It is commonly believed that European values comprise the most valuable concepts, which have been worked out by the mankind up to the beginning of the 21st century, like freedom, equality, human rights, market, and rule of law. At least these concepts form the foundation of the European Union and are stipulated by article 2 of the Lisbon treaty. However, what does it actually mean to be the bearer of these values today? Are these values shared by all those who live in Europe? Where are the borders that separate Europe and European way of thinking and being from all others? Who defines these borders? What does it take to be a European these days, who wants to be a European and who can be regarded one in the modern world?
The European Dialogue expert group sets off a round of discussions on the eternal subject of whether Russia belongs in Europe. We start this round with an interview with Markus Ederer, EU ambassador to Russia, on defining European identity and transformation of this identity. Markus Ederer was born in Bavaria, he holds a degree of a Doctor of Laws and is a diplomat with excellent background and many years of experience in the German Foreign Office.
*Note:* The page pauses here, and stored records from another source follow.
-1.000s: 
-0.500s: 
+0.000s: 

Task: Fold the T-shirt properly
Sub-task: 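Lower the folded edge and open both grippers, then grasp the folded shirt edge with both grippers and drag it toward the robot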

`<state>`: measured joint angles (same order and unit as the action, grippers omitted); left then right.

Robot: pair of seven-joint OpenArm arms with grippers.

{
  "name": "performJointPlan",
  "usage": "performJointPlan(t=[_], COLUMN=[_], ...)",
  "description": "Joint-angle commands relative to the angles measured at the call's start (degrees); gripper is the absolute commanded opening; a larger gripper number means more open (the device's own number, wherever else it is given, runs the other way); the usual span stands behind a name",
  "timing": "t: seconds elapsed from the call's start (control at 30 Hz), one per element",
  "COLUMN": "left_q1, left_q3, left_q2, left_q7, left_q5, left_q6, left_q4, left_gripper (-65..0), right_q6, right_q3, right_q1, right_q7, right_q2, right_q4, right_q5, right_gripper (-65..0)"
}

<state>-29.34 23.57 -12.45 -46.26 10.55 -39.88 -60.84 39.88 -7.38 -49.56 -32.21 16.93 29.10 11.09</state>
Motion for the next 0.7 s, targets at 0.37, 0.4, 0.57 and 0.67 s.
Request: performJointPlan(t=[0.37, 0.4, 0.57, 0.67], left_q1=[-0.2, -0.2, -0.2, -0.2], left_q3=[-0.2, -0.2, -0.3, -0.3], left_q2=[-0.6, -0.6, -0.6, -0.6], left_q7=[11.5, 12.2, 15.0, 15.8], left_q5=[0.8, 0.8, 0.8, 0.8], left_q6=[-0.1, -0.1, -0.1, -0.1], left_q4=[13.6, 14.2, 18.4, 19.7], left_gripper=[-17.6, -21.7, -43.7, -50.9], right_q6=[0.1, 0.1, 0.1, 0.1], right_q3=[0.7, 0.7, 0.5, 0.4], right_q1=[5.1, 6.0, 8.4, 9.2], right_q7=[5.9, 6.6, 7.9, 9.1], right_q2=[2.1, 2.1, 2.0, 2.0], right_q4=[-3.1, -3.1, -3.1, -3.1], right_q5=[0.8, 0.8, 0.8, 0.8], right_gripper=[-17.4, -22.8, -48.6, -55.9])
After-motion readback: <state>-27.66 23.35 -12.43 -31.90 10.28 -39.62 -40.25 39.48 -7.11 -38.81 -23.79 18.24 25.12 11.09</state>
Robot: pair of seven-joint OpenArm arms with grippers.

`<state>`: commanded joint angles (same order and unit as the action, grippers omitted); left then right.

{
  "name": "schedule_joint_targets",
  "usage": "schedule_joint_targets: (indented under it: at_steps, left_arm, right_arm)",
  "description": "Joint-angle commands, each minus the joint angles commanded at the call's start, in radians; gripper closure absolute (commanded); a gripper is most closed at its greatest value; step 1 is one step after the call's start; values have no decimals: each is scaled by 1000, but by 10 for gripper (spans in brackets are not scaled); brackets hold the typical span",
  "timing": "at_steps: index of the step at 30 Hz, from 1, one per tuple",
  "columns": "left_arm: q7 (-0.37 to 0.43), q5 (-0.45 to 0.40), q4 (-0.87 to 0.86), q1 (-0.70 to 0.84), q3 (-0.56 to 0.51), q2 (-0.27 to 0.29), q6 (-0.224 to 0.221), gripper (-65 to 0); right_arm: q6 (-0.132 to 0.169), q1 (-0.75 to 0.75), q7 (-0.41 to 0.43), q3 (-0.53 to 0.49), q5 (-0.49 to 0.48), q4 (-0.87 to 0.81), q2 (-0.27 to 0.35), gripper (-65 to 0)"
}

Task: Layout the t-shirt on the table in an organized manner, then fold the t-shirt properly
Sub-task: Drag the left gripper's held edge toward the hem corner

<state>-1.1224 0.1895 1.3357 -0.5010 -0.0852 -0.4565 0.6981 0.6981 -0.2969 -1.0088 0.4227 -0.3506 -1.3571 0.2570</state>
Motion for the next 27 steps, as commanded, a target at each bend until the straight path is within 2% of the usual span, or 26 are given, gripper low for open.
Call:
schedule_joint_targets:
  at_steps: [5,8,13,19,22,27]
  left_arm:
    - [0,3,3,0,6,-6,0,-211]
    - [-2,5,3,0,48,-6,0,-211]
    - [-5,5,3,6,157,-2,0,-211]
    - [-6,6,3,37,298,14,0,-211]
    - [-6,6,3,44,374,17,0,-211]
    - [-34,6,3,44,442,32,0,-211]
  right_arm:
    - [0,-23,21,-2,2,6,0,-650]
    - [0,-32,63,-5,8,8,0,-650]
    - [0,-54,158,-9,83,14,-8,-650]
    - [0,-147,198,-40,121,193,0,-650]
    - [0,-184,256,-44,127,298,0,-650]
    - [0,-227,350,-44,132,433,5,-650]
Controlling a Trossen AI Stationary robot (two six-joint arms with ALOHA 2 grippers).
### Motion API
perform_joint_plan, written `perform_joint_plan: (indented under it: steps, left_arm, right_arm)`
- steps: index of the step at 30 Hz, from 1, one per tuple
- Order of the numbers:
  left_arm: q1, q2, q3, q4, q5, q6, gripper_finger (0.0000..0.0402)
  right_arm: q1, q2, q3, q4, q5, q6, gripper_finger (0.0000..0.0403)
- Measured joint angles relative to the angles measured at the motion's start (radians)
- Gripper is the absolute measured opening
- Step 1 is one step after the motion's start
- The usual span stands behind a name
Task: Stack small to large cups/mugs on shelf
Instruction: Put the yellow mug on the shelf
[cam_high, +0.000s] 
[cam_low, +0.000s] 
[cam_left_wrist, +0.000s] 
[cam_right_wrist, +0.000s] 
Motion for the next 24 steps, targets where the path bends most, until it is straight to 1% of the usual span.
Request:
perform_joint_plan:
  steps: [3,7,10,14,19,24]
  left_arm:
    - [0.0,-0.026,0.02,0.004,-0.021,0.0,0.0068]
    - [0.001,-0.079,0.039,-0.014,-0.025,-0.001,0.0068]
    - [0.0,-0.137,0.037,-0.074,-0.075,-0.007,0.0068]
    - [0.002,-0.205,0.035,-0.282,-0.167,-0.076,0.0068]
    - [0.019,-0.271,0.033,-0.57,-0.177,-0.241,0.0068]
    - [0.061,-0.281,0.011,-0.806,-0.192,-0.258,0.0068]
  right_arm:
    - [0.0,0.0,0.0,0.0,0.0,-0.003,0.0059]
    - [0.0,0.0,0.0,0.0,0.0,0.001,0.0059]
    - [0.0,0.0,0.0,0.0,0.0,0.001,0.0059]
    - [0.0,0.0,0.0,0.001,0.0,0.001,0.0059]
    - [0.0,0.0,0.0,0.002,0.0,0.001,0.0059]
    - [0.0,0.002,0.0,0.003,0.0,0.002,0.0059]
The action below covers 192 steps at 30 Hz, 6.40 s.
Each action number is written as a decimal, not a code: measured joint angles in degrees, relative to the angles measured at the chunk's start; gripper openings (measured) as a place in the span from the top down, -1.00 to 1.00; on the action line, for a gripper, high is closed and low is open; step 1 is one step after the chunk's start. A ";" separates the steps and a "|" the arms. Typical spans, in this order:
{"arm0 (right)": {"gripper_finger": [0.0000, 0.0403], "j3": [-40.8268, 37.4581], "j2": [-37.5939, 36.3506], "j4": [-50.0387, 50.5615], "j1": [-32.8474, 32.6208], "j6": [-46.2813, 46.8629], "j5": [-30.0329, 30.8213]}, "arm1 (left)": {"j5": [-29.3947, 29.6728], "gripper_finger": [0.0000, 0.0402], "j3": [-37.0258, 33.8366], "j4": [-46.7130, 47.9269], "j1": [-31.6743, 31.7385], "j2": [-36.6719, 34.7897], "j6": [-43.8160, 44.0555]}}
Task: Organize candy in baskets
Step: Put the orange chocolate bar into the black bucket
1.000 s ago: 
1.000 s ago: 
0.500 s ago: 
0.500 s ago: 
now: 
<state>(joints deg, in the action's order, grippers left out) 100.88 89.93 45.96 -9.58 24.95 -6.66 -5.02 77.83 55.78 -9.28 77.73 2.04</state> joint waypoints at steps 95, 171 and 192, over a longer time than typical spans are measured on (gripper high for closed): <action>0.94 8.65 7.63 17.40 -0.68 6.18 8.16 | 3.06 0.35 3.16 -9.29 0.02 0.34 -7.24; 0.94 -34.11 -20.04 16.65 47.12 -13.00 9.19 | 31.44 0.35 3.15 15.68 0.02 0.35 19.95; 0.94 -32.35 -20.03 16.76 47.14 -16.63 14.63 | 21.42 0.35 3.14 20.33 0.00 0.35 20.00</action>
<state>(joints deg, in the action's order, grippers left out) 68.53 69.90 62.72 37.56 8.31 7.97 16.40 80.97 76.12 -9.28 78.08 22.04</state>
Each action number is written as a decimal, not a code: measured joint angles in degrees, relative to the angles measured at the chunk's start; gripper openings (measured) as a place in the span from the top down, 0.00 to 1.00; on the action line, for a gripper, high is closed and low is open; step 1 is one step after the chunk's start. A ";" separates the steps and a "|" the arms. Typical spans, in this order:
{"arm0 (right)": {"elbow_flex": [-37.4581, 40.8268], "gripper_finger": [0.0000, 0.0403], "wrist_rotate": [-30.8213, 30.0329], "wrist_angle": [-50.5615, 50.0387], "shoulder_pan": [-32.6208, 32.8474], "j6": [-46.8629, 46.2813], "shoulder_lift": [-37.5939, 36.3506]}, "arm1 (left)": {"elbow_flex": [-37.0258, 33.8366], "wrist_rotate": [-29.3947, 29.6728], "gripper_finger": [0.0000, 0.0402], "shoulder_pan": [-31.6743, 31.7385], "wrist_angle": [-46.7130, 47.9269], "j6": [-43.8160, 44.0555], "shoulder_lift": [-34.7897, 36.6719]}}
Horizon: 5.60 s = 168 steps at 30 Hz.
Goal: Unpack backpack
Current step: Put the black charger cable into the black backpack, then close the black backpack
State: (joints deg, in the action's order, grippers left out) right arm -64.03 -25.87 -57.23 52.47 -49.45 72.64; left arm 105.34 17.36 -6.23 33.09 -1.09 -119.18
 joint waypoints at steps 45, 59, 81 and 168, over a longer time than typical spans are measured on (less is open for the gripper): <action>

Before he was appointed ambassador to Moscow he was an EU’s representative in China and Mongolia.
In recent years the Old World faced a string of new challenges from the inflow of refugees to right-wing populism, from Brexit to separatist sentiments brewing right inside Europe. All these troubles may indicate a crisis of both the European integration project and common European identity, or on the contrary, they could have originated from insufficient integration and failure to align values of various social groups including those that are geographically located outside Europe. To rectify these problems in both cases we will have to comprehend and reimagine if necessary the idea of the European way of thinking and being, redraw the borders of this concept or eliminate them altogether. Finally, it is worth working out whether the borders of the European civilisation should include Russia or not.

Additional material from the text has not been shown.